▶ _Work request_:
Each record below must be reproduced exactly as it reads, with its images omitted.

Start of Material for this task

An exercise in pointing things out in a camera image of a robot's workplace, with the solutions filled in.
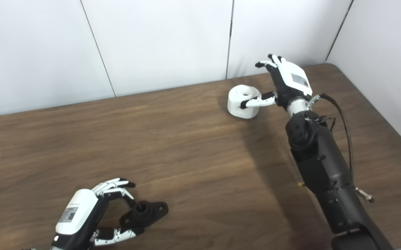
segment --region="wall seam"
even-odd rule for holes
[[[228,53],[227,53],[227,68],[225,69],[225,79],[228,79],[228,64],[229,64],[229,45],[231,44],[231,34],[233,31],[233,15],[234,15],[234,1],[231,7],[231,21],[229,23],[229,40],[228,40]]]
[[[109,81],[109,84],[111,85],[112,92],[114,94],[114,97],[117,97],[116,92],[114,91],[114,87],[113,87],[112,82],[111,82],[111,78],[109,77],[108,70],[106,69],[106,65],[105,65],[105,61],[103,60],[102,53],[100,52],[99,44],[97,43],[97,40],[95,39],[95,35],[94,35],[93,30],[92,30],[91,23],[89,22],[88,15],[86,14],[85,6],[83,5],[82,0],[80,0],[80,3],[82,5],[83,12],[85,13],[86,21],[88,22],[89,29],[91,30],[92,37],[94,38],[95,45],[97,46],[97,51],[99,52],[100,59],[102,60],[102,63],[103,63],[103,67],[105,68],[106,76],[108,77],[108,81]]]
[[[348,6],[347,12],[345,13],[344,19],[342,20],[342,23],[340,25],[340,28],[338,29],[338,33],[336,33],[335,39],[333,40],[333,43],[332,43],[332,45],[330,47],[330,50],[328,51],[327,57],[325,58],[325,61],[327,61],[327,59],[328,59],[328,57],[330,55],[330,52],[332,52],[333,46],[335,45],[335,42],[336,42],[336,40],[338,38],[338,35],[339,35],[339,33],[340,33],[341,29],[342,29],[342,26],[344,25],[345,19],[347,18],[348,12],[350,11],[350,8],[351,8],[351,5],[353,4],[353,2],[354,2],[354,0],[351,0],[350,5]]]

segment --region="white cylindrical object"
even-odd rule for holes
[[[237,85],[233,87],[228,93],[228,111],[235,117],[250,119],[257,115],[259,107],[241,109],[240,103],[242,101],[259,96],[260,92],[255,87],[246,85]]]

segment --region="wooden table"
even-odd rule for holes
[[[355,182],[394,247],[401,247],[401,138],[332,65],[305,68],[315,93],[348,117]],[[261,74],[0,116],[0,250],[49,249],[74,192],[124,177],[136,199],[166,201],[169,214],[145,234],[109,249],[329,249],[332,233],[289,153],[279,107],[243,120],[228,91],[273,89]],[[338,117],[319,101],[320,114]],[[346,154],[343,125],[335,138]],[[126,212],[111,203],[103,226]]]

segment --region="sticker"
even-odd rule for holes
[[[304,85],[305,87],[308,87],[307,80],[302,78],[301,76],[298,76],[296,74],[291,73],[291,77],[293,78],[294,82],[297,82],[298,84],[301,84],[301,85]]]
[[[59,223],[70,223],[72,222],[72,219],[74,218],[75,213],[77,212],[78,206],[75,207],[67,207],[63,214],[62,217],[60,217]]]

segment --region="hole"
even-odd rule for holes
[[[244,95],[244,96],[247,97],[247,96],[253,94],[253,90],[251,89],[251,87],[242,86],[242,87],[239,88],[239,93],[240,93],[241,95]]]
[[[145,212],[145,210],[148,208],[148,206],[145,203],[138,203],[137,206],[135,206],[135,210],[139,213]]]

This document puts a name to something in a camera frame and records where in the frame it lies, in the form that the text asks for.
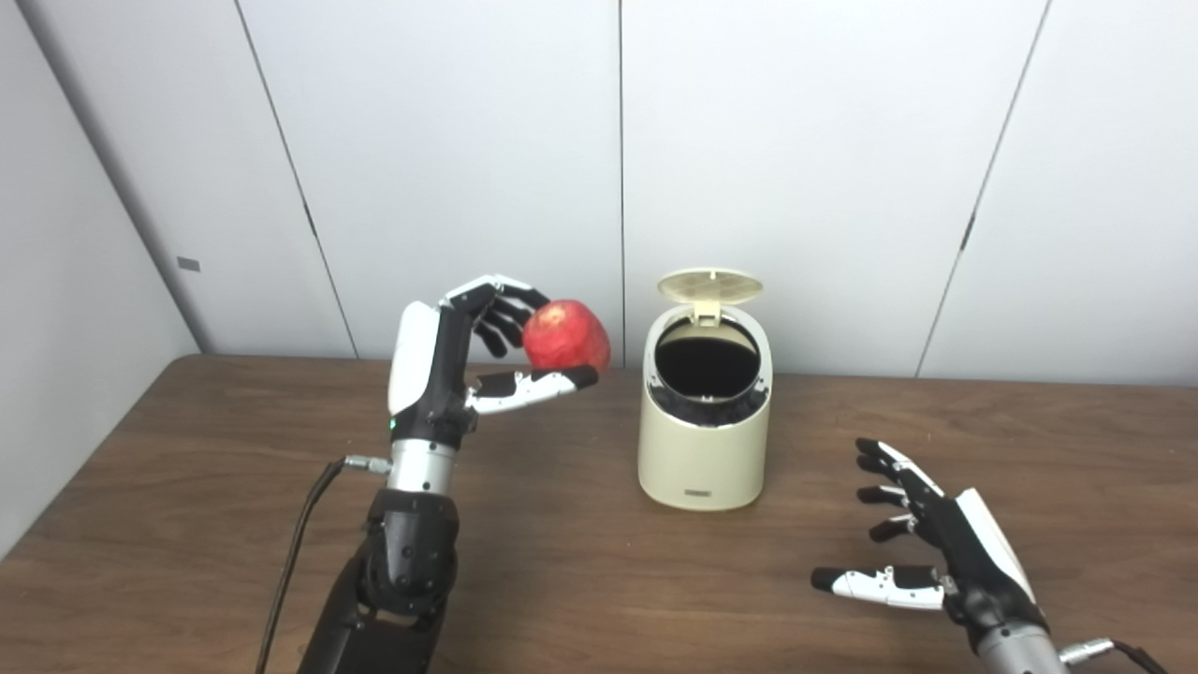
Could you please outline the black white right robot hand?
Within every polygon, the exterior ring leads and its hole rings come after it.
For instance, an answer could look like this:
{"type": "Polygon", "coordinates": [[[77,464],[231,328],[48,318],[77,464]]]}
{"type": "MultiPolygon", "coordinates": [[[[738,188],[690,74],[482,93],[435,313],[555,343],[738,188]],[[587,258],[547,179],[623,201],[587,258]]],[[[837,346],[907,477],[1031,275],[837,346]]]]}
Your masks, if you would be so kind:
{"type": "Polygon", "coordinates": [[[857,466],[887,478],[887,485],[857,491],[857,499],[903,509],[872,526],[869,538],[883,544],[914,535],[940,552],[944,567],[813,567],[813,589],[895,608],[944,611],[950,623],[964,629],[973,650],[992,632],[1049,630],[1022,563],[976,488],[946,494],[915,461],[884,441],[859,438],[855,447],[857,466]]]}

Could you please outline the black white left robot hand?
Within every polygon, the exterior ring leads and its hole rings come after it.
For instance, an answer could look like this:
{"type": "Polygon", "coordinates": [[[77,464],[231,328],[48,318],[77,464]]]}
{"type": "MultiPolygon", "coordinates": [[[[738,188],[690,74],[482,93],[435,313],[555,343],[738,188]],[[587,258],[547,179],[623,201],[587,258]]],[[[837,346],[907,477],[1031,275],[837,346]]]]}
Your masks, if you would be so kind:
{"type": "Polygon", "coordinates": [[[593,387],[610,362],[610,338],[586,304],[484,274],[435,306],[415,300],[403,308],[387,394],[392,441],[460,447],[480,417],[593,387]],[[472,338],[495,358],[525,350],[531,370],[485,374],[467,384],[472,338]]]}

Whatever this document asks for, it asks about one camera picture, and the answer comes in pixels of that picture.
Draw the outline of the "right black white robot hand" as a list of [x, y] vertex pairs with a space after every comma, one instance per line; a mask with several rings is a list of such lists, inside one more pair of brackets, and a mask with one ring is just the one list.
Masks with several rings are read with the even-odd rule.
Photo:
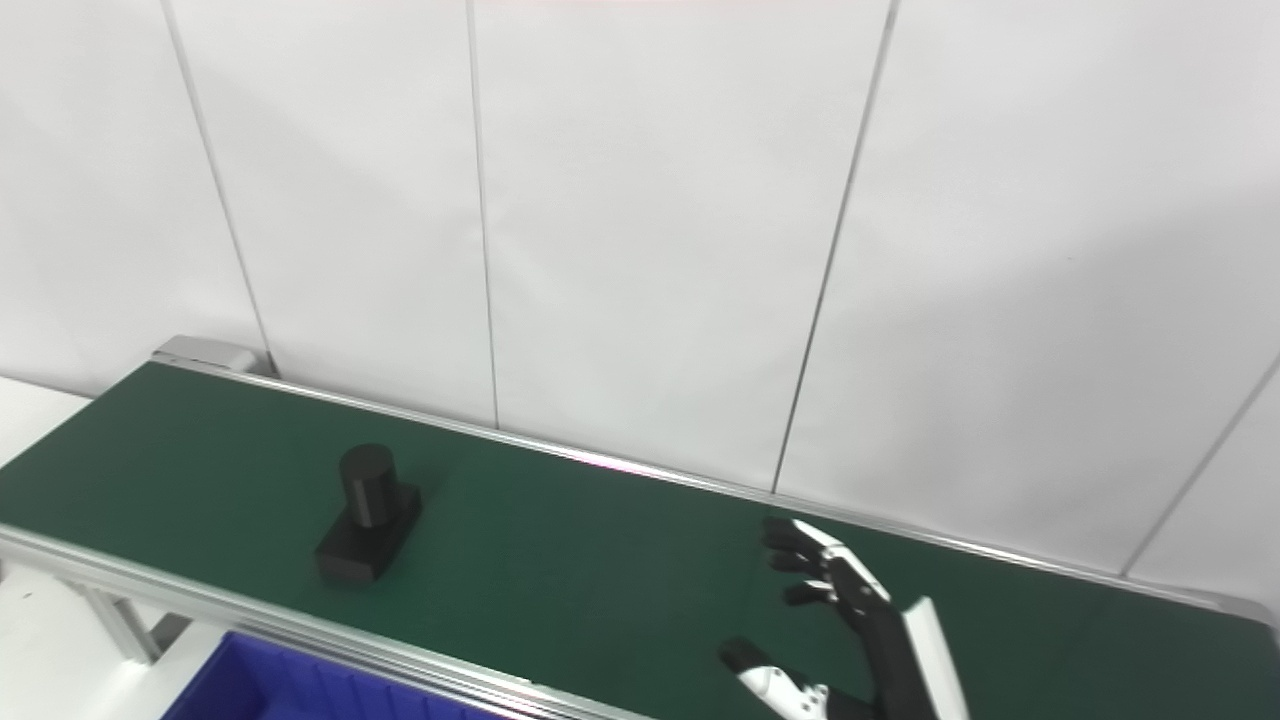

End of Material for this task

▶ _Completed exercise_:
An exercise in pointing things out in a camera image of a robot's workplace, with the solutions filled in.
segment --region="wall seam"
even-odd rule for holes
[[[228,53],[227,53],[227,68],[225,69],[225,79],[228,79],[228,64],[229,64],[229,45],[231,44],[231,34],[233,31],[233,15],[234,15],[234,1],[231,7],[231,21],[229,23],[229,40],[228,40]]]
[[[109,81],[109,84],[111,85],[112,92],[114,94],[114,97],[117,97],[116,92],[114,91],[114,87],[113,87],[112,82],[111,82],[111,78],[109,77],[108,70],[106,69],[106,65],[105,65],[105,61],[103,60],[102,53],[100,52],[99,44],[97,43],[97,40],[95,39],[95,35],[94,35],[93,30],[92,30],[91,23],[89,22],[88,15],[86,14],[85,6],[83,5],[82,0],[80,0],[80,3],[82,5],[83,12],[85,13],[86,21],[88,22],[89,29],[91,30],[92,37],[94,38],[95,45],[97,46],[97,51],[99,52],[100,59],[102,60],[102,63],[103,63],[103,67],[105,68],[106,76],[108,77],[108,81]]]
[[[348,6],[347,12],[345,13],[344,19],[342,20],[342,23],[340,25],[340,28],[338,29],[338,33],[336,33],[335,39],[333,40],[333,43],[332,43],[332,45],[330,47],[330,50],[328,51],[327,57],[325,58],[325,61],[327,61],[327,59],[328,59],[328,57],[330,55],[330,52],[332,52],[333,46],[335,45],[335,42],[336,42],[336,40],[338,38],[338,35],[339,35],[339,33],[340,33],[341,29],[342,29],[342,26],[344,25],[345,19],[347,18],[348,12],[350,11],[350,8],[351,8],[351,5],[353,4],[353,2],[354,2],[354,0],[351,0],[350,5]]]

segment --region="white cylindrical object"
even-odd rule for holes
[[[237,85],[233,87],[228,93],[228,111],[235,117],[250,119],[257,115],[259,107],[241,109],[240,103],[242,101],[259,96],[260,92],[255,87],[246,85]]]

segment --region="wooden table"
even-odd rule for holes
[[[355,182],[394,247],[401,247],[401,138],[332,65],[305,68],[315,93],[348,117]],[[261,74],[0,116],[0,250],[49,249],[74,192],[124,177],[136,199],[166,201],[169,214],[145,234],[109,249],[329,249],[332,233],[289,153],[279,107],[243,120],[228,91],[273,89]],[[338,117],[319,101],[320,114]],[[346,154],[343,125],[335,138]],[[126,212],[111,203],[103,226]]]

segment --region="sticker"
even-odd rule for holes
[[[304,85],[305,87],[308,87],[307,80],[302,78],[301,76],[298,76],[296,74],[291,73],[291,77],[293,78],[294,82],[297,82],[298,84],[301,84],[301,85]]]
[[[59,223],[70,223],[72,222],[72,219],[74,218],[75,213],[77,212],[78,206],[75,207],[67,207],[63,214],[62,217],[60,217]]]

segment --region="hole"
even-odd rule for holes
[[[244,95],[244,96],[247,97],[247,96],[253,94],[253,90],[251,89],[251,87],[242,86],[242,87],[239,88],[239,93],[240,93],[241,95]]]
[[[145,212],[145,210],[148,208],[148,206],[145,203],[138,203],[137,206],[135,206],[135,210],[139,213]]]

This document puts a name to something in a camera frame and records where in the frame it lies, in the form that the text asks for.
Could you please outline the black white right robot hand?
Within every polygon, the exterior ring leads and its hole rings come after it.
For instance, an answer could look like this:
{"type": "Polygon", "coordinates": [[[77,464],[231,328],[48,318],[77,464]]]}
{"type": "MultiPolygon", "coordinates": [[[[738,188],[690,74],[482,93],[435,313],[555,343],[738,188]],[[587,258],[547,179],[623,201],[587,258]]],[[[837,346],[907,477],[1031,275],[837,346]]]]}
Your masks, if you would be so kind:
{"type": "Polygon", "coordinates": [[[857,466],[887,478],[887,485],[857,491],[857,499],[903,509],[872,526],[869,538],[883,544],[914,535],[940,552],[944,567],[813,567],[813,589],[895,608],[944,611],[950,623],[964,629],[973,650],[992,632],[1049,630],[1022,563],[976,488],[946,494],[915,461],[884,441],[859,438],[855,447],[857,466]]]}

Could you please outline the black white left robot hand?
Within every polygon, the exterior ring leads and its hole rings come after it.
For instance, an answer could look like this:
{"type": "Polygon", "coordinates": [[[77,464],[231,328],[48,318],[77,464]]]}
{"type": "MultiPolygon", "coordinates": [[[[738,188],[690,74],[482,93],[435,313],[555,343],[738,188]],[[587,258],[547,179],[623,201],[587,258]]],[[[837,346],[907,477],[1031,275],[837,346]]]]}
Your masks, if you would be so kind:
{"type": "Polygon", "coordinates": [[[593,387],[610,362],[610,338],[586,304],[484,274],[435,306],[415,300],[403,308],[387,394],[392,441],[460,447],[480,417],[593,387]],[[472,338],[495,358],[525,350],[531,370],[485,374],[467,384],[472,338]]]}

Whatever this document asks for, it asks about one camera picture, and the answer comes in pixels of that picture.
Draw the outline of the "right black white robot hand" as a list of [x, y] vertex pairs with a space after every comma, one instance per line; a mask with several rings is a list of such lists, inside one more pair of brackets, and a mask with one ring is just the one list.
Masks with several rings are read with the even-odd rule.
Photo:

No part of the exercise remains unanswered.